◆ **What the task asks**
Look through the entries below. Say how many lines include "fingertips", with nothing added.
-=-=-=-=-
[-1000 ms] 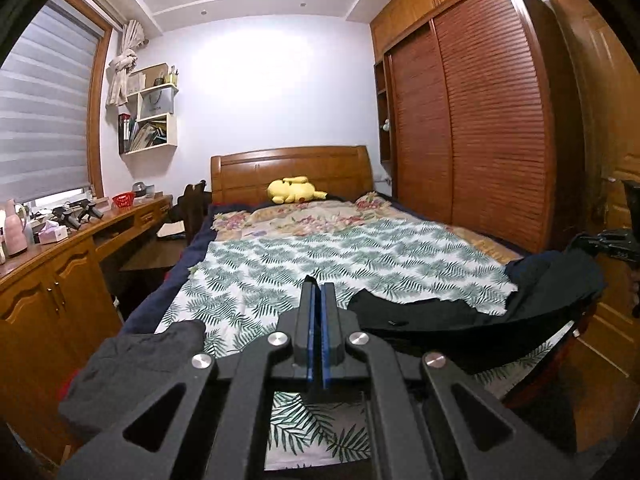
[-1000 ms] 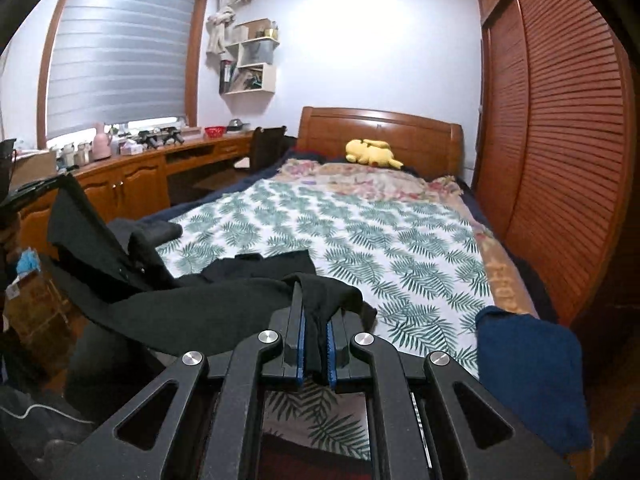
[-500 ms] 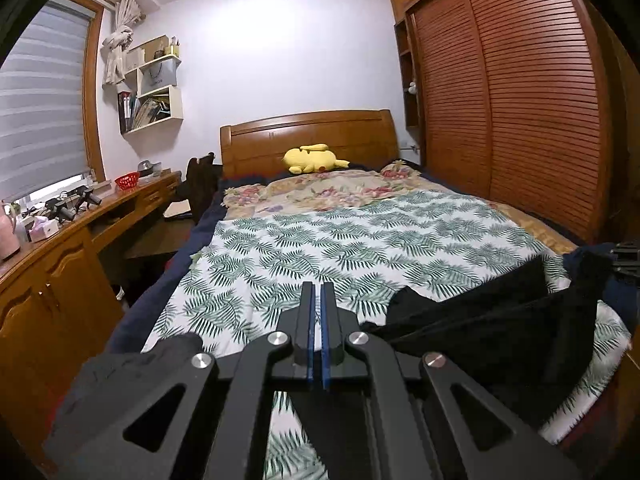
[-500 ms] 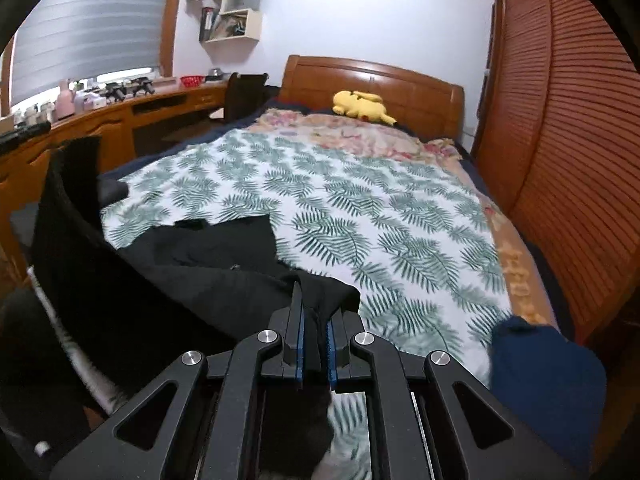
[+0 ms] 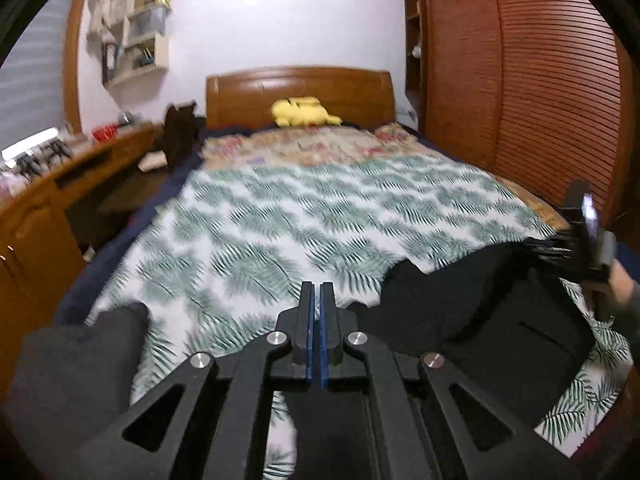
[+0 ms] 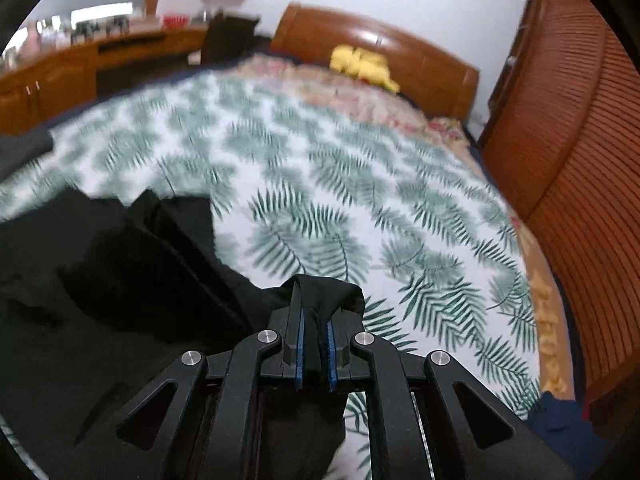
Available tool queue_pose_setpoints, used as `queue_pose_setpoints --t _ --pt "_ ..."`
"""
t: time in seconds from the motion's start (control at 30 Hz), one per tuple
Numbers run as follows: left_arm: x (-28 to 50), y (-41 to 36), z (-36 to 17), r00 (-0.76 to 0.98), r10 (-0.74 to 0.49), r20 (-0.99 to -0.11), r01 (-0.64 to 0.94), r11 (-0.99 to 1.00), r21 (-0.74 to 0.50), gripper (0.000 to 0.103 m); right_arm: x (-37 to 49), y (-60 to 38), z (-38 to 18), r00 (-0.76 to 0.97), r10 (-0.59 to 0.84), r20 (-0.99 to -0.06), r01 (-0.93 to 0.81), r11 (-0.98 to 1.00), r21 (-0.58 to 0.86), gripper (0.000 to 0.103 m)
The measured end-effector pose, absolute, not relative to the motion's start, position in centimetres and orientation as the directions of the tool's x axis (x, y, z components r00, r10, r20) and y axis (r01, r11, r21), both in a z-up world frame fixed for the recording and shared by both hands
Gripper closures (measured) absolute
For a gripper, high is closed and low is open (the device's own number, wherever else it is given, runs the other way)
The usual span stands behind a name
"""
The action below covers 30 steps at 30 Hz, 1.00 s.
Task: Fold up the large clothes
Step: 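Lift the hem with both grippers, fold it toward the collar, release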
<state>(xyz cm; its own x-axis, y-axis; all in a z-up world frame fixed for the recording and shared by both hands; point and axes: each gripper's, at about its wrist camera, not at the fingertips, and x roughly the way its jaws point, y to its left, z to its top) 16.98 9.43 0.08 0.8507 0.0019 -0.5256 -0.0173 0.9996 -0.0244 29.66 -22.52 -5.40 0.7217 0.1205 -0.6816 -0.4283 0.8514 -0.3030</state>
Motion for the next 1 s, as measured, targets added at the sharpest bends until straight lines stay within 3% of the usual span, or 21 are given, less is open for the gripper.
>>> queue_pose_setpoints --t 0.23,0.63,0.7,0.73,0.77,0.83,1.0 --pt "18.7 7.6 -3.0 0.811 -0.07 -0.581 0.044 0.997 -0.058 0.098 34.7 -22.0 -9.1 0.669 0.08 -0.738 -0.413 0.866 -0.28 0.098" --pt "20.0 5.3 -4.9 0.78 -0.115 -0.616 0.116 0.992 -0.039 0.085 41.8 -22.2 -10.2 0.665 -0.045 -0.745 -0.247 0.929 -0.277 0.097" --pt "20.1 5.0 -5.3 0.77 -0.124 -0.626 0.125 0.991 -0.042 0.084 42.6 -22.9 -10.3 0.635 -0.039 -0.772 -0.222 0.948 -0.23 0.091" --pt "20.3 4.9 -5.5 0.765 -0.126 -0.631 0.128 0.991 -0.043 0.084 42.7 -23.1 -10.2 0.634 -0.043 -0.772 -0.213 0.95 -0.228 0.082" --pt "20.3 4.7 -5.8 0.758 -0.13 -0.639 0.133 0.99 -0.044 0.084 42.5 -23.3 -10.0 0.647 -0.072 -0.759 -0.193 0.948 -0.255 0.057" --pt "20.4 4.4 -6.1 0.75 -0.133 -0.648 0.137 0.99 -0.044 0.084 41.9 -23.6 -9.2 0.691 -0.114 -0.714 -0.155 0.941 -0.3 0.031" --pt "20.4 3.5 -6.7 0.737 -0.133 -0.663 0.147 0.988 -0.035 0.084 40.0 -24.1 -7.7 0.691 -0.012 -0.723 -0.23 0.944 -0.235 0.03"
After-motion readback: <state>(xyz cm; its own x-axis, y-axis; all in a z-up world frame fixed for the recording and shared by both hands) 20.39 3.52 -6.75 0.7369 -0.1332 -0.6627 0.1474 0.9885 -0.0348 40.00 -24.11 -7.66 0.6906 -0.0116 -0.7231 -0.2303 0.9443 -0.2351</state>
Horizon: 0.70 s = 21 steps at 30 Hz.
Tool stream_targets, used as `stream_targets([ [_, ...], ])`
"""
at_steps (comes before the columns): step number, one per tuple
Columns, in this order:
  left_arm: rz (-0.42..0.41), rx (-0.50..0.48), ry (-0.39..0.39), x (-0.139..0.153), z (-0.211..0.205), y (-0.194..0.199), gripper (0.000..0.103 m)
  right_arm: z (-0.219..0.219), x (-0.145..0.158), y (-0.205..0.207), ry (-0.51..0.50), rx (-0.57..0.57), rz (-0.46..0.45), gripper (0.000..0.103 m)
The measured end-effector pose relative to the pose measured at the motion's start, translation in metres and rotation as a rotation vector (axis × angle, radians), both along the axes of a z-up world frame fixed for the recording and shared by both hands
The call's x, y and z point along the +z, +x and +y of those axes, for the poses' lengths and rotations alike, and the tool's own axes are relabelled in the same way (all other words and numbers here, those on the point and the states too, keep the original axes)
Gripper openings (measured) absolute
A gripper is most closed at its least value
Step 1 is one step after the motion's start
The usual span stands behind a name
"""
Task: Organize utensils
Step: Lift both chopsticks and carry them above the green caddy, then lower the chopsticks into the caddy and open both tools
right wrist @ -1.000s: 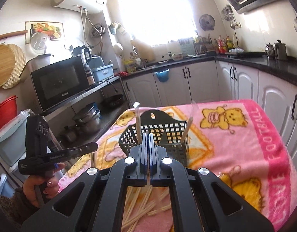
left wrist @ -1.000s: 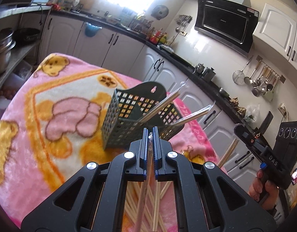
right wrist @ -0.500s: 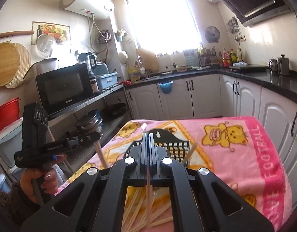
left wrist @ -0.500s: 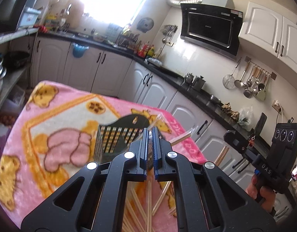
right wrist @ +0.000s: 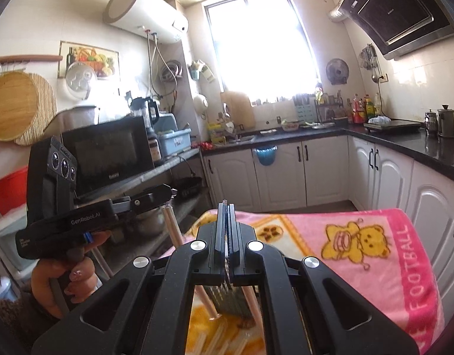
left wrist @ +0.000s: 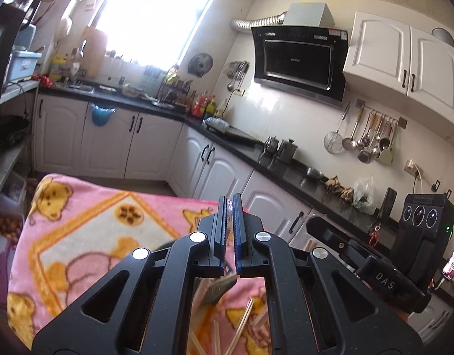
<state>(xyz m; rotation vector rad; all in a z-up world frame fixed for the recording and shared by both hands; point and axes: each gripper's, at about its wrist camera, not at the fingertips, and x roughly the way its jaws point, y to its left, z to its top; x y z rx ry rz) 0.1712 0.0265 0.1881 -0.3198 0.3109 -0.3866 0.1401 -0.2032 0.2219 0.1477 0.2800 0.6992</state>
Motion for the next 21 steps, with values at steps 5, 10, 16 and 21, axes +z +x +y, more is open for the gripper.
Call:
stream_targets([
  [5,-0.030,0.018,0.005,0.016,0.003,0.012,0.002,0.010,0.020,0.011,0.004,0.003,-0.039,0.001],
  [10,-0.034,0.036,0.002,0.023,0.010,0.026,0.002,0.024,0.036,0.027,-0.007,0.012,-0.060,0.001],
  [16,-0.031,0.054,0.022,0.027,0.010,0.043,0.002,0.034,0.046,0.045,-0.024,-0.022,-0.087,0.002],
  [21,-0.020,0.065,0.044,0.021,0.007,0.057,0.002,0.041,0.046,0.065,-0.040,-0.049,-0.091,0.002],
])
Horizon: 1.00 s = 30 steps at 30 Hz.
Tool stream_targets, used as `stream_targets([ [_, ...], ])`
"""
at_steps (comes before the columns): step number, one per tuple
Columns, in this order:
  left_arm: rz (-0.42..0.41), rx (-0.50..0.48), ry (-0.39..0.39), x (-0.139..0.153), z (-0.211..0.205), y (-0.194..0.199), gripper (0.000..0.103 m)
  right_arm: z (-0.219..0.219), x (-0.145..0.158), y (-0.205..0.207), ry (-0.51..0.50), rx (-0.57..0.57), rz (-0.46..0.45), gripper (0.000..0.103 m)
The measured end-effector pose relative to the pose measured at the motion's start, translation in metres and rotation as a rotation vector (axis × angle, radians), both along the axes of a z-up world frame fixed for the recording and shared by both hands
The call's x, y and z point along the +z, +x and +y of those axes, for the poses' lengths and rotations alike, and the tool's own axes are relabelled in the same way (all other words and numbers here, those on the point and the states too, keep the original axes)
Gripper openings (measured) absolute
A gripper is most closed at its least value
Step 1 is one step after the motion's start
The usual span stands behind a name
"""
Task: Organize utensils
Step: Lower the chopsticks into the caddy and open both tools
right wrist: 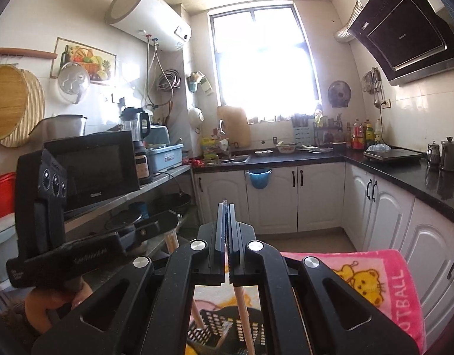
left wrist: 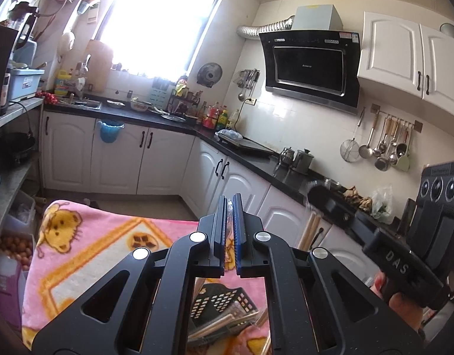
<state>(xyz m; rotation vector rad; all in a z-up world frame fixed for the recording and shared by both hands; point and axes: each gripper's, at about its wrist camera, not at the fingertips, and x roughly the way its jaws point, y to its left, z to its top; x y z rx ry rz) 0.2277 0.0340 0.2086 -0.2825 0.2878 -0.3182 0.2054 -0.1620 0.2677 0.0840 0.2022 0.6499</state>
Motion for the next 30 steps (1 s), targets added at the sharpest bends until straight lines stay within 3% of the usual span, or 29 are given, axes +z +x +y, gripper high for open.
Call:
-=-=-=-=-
◆ **Written answer**
3